ABOUT THIS TASK: Write out the data below exactly, beginning with the first line and ending once the line that has "Provide the mask of every instance of the white" is written.

[RECORDS SHOWN]

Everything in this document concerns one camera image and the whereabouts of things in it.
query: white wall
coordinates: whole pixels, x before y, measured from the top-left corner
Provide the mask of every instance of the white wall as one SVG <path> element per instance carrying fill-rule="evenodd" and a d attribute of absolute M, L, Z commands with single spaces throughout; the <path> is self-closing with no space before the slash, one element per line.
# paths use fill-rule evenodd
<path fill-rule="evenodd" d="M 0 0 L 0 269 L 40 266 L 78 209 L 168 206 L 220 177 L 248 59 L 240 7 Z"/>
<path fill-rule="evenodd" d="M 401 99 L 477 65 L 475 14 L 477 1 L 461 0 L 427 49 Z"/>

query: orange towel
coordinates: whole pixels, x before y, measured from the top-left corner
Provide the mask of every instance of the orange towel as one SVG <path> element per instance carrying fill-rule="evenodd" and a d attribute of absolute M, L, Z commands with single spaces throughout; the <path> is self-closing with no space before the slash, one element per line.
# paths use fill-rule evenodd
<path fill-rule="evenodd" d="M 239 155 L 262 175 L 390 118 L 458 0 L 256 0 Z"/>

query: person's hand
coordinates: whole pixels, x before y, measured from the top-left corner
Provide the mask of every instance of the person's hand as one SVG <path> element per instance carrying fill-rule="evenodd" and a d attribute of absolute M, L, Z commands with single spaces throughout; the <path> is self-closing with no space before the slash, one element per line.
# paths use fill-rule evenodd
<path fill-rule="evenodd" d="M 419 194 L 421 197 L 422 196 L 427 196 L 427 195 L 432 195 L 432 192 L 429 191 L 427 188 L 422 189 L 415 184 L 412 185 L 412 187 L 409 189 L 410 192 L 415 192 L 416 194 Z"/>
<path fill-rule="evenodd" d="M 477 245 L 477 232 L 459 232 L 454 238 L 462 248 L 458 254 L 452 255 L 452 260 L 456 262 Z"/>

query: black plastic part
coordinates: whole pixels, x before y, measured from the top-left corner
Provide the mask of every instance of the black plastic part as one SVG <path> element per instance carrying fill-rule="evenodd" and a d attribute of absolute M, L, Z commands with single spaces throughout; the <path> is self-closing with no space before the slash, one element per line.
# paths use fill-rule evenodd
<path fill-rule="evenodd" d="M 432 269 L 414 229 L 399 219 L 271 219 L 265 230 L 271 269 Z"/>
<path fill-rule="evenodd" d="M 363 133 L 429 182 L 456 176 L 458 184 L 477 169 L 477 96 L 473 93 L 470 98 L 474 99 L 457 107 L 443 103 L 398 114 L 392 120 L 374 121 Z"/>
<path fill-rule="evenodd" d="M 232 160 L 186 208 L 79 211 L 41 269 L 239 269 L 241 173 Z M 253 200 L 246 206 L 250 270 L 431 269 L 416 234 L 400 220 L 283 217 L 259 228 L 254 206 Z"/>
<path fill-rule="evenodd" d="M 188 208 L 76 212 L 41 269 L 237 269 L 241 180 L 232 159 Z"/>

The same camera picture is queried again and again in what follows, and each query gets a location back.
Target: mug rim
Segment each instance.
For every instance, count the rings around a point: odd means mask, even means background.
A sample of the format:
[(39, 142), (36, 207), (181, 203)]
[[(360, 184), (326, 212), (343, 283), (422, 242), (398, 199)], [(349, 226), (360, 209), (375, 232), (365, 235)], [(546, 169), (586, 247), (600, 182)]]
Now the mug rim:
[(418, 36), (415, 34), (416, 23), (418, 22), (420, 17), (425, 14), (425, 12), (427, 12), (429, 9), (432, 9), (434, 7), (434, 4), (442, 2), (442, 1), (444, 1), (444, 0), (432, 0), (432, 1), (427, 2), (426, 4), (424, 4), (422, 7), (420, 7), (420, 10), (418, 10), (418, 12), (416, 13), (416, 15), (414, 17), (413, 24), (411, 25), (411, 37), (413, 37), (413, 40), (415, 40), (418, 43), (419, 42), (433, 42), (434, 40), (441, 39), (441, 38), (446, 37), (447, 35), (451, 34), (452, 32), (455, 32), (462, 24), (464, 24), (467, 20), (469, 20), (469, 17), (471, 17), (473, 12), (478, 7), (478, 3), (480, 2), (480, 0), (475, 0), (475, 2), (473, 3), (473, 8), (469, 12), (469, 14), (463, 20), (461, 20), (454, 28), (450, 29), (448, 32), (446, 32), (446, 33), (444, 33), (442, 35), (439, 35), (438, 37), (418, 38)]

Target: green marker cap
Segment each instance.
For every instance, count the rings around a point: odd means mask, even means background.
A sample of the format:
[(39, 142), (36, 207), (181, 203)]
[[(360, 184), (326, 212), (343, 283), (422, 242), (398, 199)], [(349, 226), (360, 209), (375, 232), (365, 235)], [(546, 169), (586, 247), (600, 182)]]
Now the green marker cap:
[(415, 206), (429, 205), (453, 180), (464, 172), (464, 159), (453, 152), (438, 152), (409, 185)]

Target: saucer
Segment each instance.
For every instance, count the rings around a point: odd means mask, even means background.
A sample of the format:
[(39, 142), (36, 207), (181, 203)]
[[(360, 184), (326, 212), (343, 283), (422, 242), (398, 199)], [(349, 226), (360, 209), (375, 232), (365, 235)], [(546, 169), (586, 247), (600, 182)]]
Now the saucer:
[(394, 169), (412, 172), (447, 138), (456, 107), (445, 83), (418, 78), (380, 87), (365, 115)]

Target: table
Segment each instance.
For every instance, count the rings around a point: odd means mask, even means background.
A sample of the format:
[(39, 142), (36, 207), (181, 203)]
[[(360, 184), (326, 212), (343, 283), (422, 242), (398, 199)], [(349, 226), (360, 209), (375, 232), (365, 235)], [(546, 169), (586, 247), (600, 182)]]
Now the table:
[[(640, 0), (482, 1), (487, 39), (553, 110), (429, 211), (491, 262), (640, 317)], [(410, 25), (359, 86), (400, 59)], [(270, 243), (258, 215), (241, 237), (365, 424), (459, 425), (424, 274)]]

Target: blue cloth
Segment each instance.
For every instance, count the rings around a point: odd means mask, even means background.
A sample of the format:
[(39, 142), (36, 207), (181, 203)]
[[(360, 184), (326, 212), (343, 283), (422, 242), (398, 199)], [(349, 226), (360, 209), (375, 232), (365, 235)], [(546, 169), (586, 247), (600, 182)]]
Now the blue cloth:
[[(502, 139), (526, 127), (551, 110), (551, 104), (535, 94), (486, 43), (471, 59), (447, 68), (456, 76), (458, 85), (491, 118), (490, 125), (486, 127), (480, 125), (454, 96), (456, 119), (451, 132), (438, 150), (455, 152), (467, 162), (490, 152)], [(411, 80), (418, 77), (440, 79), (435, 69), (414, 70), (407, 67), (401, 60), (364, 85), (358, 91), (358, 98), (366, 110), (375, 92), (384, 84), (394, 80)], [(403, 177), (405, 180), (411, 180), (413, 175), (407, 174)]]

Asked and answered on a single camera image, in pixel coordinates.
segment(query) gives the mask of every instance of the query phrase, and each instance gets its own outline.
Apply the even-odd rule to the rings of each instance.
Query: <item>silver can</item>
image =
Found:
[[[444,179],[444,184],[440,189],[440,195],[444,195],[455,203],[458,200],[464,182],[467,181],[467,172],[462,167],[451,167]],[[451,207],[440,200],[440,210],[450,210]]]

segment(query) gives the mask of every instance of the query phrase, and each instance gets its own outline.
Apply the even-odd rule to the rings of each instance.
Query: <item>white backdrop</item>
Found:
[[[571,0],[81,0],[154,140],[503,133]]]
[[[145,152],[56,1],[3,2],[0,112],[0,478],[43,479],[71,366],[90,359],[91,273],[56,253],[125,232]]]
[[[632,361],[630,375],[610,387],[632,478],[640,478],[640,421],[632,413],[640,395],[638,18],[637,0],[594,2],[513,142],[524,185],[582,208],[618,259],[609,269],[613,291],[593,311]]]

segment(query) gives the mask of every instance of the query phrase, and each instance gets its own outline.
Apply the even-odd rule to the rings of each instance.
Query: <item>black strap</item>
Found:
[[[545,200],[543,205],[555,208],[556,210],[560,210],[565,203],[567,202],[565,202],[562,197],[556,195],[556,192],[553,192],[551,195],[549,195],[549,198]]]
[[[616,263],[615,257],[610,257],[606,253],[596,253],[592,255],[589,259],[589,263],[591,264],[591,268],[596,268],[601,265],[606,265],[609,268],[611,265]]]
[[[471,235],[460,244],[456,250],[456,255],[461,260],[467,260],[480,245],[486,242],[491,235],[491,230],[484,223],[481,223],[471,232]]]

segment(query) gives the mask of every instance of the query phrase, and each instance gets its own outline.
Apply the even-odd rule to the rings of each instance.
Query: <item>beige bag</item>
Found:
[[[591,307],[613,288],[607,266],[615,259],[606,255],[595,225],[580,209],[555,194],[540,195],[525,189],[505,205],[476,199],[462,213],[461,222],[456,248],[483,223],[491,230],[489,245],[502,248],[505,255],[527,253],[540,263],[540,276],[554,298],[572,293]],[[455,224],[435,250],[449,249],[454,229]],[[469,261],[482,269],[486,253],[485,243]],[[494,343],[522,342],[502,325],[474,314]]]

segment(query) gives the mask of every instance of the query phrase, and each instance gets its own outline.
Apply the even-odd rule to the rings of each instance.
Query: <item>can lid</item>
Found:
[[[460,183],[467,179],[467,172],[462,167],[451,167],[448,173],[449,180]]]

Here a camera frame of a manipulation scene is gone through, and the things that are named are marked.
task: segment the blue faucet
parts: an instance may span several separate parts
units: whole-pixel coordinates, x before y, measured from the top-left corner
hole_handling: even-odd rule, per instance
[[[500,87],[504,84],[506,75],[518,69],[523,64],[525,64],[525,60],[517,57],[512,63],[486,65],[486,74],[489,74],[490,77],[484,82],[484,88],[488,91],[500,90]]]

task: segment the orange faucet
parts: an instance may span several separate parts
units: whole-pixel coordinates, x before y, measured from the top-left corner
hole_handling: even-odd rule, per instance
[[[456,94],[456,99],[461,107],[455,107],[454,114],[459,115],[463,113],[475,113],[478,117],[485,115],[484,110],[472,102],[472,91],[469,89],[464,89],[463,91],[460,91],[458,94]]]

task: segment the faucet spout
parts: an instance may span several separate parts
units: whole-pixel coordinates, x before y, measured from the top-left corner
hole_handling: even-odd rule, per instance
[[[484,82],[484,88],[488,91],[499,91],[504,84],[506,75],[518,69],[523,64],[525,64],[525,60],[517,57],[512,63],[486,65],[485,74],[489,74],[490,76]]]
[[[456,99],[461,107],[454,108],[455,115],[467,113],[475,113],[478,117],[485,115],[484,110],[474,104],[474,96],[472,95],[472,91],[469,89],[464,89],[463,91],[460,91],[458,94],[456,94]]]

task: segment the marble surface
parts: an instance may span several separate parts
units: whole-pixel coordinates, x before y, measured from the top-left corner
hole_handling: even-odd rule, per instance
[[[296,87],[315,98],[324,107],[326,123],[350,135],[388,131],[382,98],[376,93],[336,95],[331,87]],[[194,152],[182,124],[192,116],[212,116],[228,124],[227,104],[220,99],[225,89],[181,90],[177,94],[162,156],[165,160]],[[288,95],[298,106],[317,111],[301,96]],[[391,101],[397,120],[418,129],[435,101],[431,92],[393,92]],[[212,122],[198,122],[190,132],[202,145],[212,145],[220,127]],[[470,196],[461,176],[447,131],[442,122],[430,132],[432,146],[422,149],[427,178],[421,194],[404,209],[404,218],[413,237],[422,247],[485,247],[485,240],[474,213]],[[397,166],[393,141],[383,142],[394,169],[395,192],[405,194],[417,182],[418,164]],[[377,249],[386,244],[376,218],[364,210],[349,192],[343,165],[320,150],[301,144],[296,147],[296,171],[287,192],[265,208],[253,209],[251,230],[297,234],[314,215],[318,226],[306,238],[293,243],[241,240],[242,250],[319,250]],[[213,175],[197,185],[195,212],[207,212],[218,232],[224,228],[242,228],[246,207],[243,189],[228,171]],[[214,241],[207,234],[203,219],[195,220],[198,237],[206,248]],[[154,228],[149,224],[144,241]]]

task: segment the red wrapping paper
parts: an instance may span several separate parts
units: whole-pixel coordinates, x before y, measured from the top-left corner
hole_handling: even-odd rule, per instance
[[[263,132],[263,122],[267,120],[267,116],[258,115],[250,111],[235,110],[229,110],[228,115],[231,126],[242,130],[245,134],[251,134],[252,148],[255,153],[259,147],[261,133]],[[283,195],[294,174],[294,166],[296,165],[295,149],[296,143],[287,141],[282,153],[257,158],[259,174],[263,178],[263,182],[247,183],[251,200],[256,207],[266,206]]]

[/RECORDS SHOWN]

PROBLEM SOLUTION:
Everything in this document concerns one camera image and the whereabouts of things in it.
query: white wall
coordinates: whole pixels, x before y, measured from the top-left corner
Provide the mask of every instance of the white wall as one SVG <path> element per instance carrying fill-rule="evenodd" and a d attribute of absolute M, L, Z commands with single spaces throughout; the <path> is self-closing with no space before the slash, one element per line.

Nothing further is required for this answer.